As they flipped over the pages of the
Daily Mail
and
Now
and
Top Gear
magazines (publications they would never have dreamed of bringing home before) Rachel covertly watched Freddy and Bessie for any more signs of bleeding. There were no signs.
‘So—an i-Pod … what’s that?’ Ben was testing them now.
‘A robot?’ said Polly (she was clearly a bit fixated on robots, thought Rachel).
‘Noooo—it’s the little box that holds recordings of tunes. Really small. About the size of a matchbox sometimes,’ said Ben. He smiled patiently. ‘It’s like a tiny, tiny jukebox!’
‘How many tunes can you fit in?’ asked Polly.
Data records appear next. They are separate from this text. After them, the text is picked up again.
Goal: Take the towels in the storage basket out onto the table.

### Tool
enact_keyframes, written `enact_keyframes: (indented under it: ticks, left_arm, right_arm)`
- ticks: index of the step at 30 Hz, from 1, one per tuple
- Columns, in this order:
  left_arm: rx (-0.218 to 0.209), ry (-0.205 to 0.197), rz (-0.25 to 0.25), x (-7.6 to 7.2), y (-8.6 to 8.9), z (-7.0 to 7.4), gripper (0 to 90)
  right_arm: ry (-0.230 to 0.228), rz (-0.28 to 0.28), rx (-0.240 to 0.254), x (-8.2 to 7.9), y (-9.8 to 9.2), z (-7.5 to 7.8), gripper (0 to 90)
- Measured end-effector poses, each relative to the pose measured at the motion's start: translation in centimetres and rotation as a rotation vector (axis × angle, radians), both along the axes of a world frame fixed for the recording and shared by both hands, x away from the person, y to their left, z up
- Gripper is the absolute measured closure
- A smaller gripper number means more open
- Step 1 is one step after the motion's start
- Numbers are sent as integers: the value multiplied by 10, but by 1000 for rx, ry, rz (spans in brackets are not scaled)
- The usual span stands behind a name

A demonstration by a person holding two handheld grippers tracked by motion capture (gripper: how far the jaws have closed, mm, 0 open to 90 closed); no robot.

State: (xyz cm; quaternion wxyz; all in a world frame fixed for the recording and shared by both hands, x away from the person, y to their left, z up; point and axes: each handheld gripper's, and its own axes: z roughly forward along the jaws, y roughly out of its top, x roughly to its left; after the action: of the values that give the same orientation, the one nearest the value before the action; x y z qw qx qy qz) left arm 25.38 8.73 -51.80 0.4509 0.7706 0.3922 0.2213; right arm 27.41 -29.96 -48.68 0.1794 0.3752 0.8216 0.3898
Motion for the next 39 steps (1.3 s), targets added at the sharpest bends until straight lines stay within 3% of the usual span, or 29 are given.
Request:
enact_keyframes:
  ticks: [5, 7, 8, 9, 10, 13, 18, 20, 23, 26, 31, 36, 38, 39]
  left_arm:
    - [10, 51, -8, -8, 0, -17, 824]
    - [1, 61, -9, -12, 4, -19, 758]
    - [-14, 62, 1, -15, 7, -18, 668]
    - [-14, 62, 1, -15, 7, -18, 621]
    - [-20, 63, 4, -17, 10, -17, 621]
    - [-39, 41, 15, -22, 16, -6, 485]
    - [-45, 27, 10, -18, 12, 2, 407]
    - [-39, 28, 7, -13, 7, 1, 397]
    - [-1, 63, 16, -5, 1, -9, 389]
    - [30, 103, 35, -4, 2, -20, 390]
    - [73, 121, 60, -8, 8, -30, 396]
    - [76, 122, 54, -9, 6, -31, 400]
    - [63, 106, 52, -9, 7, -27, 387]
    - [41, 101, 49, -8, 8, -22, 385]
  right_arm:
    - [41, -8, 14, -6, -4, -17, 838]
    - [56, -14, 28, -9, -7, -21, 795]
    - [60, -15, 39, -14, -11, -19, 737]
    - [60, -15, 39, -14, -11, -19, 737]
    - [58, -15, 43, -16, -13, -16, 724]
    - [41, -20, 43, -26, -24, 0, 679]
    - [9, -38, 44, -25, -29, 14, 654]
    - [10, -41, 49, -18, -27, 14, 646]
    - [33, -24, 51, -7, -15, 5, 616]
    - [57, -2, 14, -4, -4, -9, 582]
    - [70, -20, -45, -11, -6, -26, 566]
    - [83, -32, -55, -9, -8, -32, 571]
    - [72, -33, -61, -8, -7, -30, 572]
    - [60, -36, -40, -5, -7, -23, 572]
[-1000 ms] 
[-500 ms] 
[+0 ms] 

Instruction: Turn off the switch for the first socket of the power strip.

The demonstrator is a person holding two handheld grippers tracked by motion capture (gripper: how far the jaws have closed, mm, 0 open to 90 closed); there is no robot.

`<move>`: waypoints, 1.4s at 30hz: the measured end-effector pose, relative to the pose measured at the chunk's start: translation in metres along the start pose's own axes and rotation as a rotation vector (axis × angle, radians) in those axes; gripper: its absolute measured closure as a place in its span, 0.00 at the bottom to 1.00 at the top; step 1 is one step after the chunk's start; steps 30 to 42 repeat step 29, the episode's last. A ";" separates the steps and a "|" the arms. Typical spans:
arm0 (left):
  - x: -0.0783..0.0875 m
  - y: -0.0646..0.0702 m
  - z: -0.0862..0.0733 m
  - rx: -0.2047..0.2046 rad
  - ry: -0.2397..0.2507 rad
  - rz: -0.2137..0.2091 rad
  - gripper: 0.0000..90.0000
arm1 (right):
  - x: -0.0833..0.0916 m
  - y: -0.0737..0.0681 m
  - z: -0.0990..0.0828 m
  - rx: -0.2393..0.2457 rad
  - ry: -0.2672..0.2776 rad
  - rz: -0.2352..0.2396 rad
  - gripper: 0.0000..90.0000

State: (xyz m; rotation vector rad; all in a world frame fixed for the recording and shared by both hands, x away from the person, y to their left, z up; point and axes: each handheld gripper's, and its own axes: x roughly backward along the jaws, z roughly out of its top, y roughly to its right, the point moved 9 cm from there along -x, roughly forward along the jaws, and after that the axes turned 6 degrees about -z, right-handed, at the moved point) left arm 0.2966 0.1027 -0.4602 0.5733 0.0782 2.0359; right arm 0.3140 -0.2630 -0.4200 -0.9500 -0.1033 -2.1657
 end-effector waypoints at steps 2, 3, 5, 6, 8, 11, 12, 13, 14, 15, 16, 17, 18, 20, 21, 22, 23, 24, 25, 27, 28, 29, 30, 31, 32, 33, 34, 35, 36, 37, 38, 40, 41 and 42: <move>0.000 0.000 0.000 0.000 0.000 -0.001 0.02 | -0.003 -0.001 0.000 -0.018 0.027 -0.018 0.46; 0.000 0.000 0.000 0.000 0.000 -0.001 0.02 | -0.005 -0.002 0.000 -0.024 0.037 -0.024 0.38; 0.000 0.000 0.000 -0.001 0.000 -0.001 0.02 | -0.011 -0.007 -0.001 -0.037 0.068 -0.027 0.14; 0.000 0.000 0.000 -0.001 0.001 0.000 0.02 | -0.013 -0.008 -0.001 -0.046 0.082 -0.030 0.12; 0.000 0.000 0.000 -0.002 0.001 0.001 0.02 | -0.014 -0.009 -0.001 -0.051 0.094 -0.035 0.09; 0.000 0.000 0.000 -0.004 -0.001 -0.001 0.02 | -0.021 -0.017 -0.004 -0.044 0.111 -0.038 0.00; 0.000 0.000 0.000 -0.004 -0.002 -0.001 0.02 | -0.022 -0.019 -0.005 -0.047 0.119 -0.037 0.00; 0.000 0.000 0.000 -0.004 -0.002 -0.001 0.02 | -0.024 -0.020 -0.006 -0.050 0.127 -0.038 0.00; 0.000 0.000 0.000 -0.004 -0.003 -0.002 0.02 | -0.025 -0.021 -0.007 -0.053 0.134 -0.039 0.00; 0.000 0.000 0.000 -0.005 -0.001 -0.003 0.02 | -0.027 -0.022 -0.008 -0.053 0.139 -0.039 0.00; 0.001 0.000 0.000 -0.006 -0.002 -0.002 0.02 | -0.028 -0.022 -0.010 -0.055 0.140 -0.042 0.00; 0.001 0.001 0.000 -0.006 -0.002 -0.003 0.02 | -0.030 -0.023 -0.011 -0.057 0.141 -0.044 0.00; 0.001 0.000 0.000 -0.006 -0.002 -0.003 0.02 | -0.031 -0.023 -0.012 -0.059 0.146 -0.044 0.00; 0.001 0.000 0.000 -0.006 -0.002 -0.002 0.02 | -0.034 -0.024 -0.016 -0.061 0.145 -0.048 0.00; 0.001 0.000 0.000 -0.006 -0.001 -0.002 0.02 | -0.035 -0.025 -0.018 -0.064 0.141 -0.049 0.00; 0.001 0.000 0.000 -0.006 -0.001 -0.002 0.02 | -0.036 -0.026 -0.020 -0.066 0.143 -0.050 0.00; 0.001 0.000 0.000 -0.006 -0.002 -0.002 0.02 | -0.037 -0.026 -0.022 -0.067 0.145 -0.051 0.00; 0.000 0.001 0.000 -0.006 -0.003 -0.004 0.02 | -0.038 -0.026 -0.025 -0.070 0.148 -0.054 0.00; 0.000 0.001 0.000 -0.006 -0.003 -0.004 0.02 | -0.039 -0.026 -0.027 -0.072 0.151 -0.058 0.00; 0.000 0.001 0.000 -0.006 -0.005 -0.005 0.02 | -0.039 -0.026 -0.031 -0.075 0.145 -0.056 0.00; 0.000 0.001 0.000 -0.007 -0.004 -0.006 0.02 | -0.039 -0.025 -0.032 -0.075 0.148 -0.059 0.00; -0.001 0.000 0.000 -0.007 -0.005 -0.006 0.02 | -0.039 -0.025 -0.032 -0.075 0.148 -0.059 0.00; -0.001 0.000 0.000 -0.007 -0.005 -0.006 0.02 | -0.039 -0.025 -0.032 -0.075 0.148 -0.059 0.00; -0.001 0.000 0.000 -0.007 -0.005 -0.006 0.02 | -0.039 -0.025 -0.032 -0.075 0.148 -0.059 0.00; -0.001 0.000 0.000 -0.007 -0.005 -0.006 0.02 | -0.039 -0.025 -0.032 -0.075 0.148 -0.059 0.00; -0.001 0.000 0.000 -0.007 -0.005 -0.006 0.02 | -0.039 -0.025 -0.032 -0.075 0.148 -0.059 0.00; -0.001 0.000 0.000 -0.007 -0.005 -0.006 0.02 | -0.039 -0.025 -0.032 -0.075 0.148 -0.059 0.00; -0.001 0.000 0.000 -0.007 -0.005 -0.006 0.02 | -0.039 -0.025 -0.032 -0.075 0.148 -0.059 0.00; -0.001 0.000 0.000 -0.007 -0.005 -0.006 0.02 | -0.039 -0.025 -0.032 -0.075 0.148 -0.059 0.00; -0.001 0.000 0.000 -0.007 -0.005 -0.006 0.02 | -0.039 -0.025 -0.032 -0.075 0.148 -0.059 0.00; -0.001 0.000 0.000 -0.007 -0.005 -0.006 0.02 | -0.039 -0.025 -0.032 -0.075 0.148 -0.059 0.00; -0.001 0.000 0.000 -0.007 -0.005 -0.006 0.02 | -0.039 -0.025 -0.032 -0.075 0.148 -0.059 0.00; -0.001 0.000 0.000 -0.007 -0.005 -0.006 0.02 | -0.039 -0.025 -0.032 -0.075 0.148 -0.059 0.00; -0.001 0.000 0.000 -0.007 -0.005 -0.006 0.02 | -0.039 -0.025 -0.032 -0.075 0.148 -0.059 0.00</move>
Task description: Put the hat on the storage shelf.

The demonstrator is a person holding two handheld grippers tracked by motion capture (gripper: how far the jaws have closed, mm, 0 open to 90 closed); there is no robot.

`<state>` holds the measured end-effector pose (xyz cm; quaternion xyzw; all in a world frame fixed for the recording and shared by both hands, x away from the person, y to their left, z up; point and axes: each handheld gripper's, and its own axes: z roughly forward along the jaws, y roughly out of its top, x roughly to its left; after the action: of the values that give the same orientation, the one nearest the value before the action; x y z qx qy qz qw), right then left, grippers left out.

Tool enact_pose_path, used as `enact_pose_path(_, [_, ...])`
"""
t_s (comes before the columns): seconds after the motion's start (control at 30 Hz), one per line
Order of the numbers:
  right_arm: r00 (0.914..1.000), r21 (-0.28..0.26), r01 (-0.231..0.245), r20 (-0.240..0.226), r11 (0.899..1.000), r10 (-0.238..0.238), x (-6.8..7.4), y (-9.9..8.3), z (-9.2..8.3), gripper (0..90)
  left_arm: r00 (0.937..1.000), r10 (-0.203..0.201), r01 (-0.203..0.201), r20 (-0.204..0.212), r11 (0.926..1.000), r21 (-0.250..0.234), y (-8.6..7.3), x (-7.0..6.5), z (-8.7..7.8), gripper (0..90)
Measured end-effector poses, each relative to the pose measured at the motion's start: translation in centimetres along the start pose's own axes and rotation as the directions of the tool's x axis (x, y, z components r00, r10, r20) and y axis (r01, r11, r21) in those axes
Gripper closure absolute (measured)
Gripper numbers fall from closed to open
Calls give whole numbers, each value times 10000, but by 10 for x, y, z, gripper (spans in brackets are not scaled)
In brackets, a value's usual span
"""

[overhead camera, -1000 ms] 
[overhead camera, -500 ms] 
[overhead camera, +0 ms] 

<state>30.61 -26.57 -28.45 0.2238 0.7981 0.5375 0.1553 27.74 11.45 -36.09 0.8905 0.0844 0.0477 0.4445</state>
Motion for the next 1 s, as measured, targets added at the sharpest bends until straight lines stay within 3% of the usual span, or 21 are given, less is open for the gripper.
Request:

‘Oh, I dunno—hundreds—thousands sometimes.’
‘In one little box? That’s ridiculous!’
‘But true.’
‘But I thought you said all music was on discs now?’ said Freddy.
‘Well—yes—CDs too. But you can download tunes, too, from the internet.’
‘Right-oh!’ said Freddy, his eyes beginning to glaze over.
Rachel sighed. ‘Look, I think we should work on their cover story. If we make that really good then everyone will understand why they don’t know anything.’